いまやヘアケアやスキンケアなど全体で1500億円を超える規模になったといわれるメンズコスメ市場は、右肩上がりの成長を続けている。商品もエステサロンも”男性向け”と銘打ったものが激増しているが、見込みほどではなかったと撤退するものも少なくない。関心がある層が多い割に、現実に実践しやすい環境が少ないからだと藤村さんは訴える。
「意識して『しみ』『日焼け』『しわ』などを検索して情報を集める男性には実践する道がありますが、圧倒的に多数派のなんとなく必要性に気づいたばかりの普通のおじさんにはハードルが高い。たとえば、肌ケアの必要性を感じて奥さんの化粧品を使うと嫌がられたり、張り切ってデパートの化粧品カウンターへ行き、アラミスやクリニーク、資生堂のコスメを買いそろえると浮気を疑われたり。

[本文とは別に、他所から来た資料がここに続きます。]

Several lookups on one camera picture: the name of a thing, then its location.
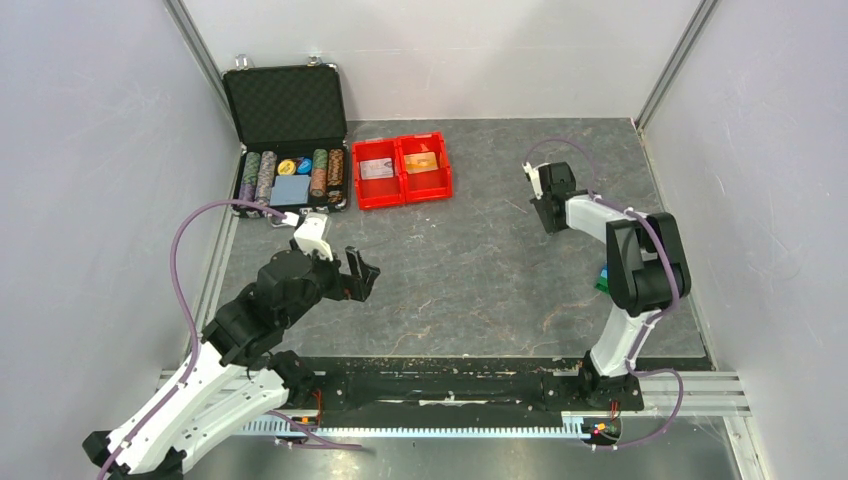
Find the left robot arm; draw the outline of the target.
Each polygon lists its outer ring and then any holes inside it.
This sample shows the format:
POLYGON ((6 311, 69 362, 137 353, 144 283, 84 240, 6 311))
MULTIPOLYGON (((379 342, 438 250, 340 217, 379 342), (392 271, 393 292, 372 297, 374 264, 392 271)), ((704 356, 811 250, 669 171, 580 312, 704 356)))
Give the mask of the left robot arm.
POLYGON ((95 431, 83 449, 101 479, 180 479, 246 422, 282 406, 302 407, 315 374, 284 333, 322 300, 363 302, 380 276, 354 247, 341 260, 297 247, 276 253, 232 301, 219 308, 166 385, 112 431, 95 431))

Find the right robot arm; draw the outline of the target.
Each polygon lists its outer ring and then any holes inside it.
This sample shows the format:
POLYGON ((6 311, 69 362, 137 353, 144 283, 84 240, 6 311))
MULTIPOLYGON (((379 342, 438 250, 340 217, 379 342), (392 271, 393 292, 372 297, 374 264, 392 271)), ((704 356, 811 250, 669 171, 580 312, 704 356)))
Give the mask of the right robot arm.
POLYGON ((571 229, 605 245, 613 306, 577 382, 580 400, 602 408, 636 389, 636 360, 647 338, 691 290, 677 221, 667 212, 644 214, 578 189, 565 162, 524 163, 522 170, 547 233, 571 229))

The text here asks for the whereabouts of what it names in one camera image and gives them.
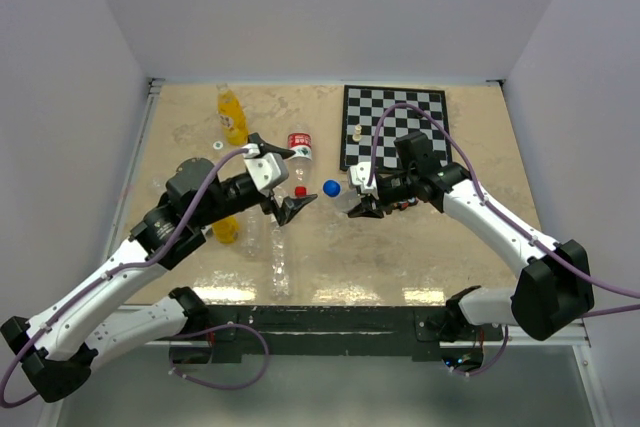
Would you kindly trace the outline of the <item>blue cap Pepsi bottle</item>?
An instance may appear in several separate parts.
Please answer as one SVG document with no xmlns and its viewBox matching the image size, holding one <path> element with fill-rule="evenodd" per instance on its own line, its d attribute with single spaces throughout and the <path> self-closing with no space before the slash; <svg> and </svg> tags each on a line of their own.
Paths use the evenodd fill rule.
<svg viewBox="0 0 640 427">
<path fill-rule="evenodd" d="M 360 204 L 358 192 L 347 181 L 326 180 L 322 190 L 339 212 L 348 213 Z"/>
</svg>

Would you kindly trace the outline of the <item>yellow tea bottle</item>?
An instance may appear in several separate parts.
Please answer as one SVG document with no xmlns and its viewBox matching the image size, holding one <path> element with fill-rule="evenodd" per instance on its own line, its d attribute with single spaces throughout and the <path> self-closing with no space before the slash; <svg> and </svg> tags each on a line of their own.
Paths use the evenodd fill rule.
<svg viewBox="0 0 640 427">
<path fill-rule="evenodd" d="M 216 89 L 218 115 L 227 141 L 235 146 L 245 145 L 249 133 L 246 116 L 236 94 L 226 83 L 217 84 Z"/>
</svg>

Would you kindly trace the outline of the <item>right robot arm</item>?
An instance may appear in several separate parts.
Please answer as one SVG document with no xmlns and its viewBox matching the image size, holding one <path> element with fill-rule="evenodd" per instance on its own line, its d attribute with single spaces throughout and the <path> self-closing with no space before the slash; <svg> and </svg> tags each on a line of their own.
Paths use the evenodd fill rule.
<svg viewBox="0 0 640 427">
<path fill-rule="evenodd" d="M 469 339 L 481 325 L 518 326 L 544 341 L 594 306 L 588 256 L 576 241 L 559 243 L 497 202 L 469 170 L 441 164 L 425 134 L 396 140 L 399 168 L 384 176 L 369 161 L 348 170 L 359 202 L 349 217 L 382 218 L 394 204 L 414 198 L 459 222 L 482 240 L 514 273 L 513 289 L 467 288 L 446 302 L 443 333 Z"/>
</svg>

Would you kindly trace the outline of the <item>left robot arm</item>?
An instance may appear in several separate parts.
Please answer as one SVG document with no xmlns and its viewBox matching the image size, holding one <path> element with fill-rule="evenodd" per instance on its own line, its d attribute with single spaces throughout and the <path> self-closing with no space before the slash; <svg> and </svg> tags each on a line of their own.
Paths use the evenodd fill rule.
<svg viewBox="0 0 640 427">
<path fill-rule="evenodd" d="M 316 198 L 275 198 L 275 188 L 289 176 L 285 161 L 295 154 L 253 133 L 217 163 L 201 157 L 182 162 L 158 204 L 88 278 L 43 312 L 13 316 L 2 325 L 15 355 L 8 369 L 20 367 L 35 396 L 54 403 L 98 368 L 149 341 L 200 337 L 210 323 L 209 310 L 188 287 L 120 320 L 112 315 L 199 249 L 205 227 L 254 206 L 279 225 L 288 224 Z"/>
</svg>

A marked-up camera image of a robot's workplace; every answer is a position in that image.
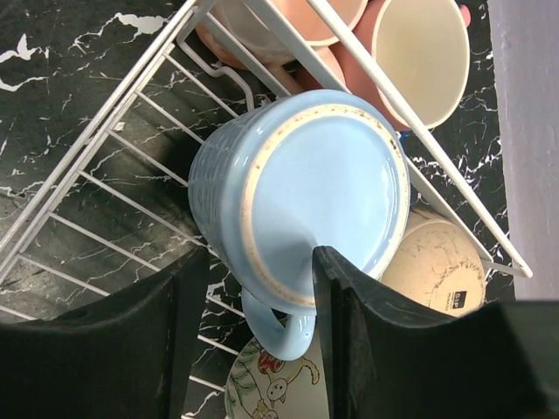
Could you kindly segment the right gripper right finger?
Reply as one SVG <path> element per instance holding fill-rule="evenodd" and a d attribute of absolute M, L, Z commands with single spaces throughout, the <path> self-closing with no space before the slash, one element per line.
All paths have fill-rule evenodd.
<path fill-rule="evenodd" d="M 333 418 L 555 418 L 558 304 L 493 302 L 453 318 L 313 252 Z"/>

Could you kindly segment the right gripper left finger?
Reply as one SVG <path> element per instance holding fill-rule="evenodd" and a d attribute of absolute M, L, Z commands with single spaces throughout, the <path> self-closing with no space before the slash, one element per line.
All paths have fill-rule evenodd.
<path fill-rule="evenodd" d="M 196 248 L 55 319 L 2 325 L 2 417 L 180 417 L 209 264 Z"/>

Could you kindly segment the beige round mug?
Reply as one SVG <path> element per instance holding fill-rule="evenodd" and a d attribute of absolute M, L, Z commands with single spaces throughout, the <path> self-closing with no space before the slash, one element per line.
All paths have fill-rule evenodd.
<path fill-rule="evenodd" d="M 413 209 L 380 282 L 423 306 L 459 317 L 480 308 L 486 275 L 467 235 L 436 213 Z"/>

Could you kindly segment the light blue mug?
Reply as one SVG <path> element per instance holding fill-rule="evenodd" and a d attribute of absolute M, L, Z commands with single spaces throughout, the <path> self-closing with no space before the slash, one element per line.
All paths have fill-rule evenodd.
<path fill-rule="evenodd" d="M 246 321 L 283 361 L 311 344 L 312 257 L 331 246 L 372 278 L 403 237 L 410 179 L 390 123 L 337 90 L 295 94 L 229 120 L 190 167 L 198 229 L 242 287 Z"/>

これから求められるのは、女性と男性がシェアしやすい肌ケア用品でしょう。男女どちらからも支持されるユニセックスなものなら、奥さんやパートナーと一緒に使うのが不自然ではありませんから」(前出・藤村さん)
男性向けとはいえ、これまでのように「脂対策」「汗対策」などコンプレックスを強調した商品ではなく、機能性を残しつつパートナーの女性が自分も使いたくなるようなかわいらしさを感じるジェンダーフリーなコスメが主流となりそうだ。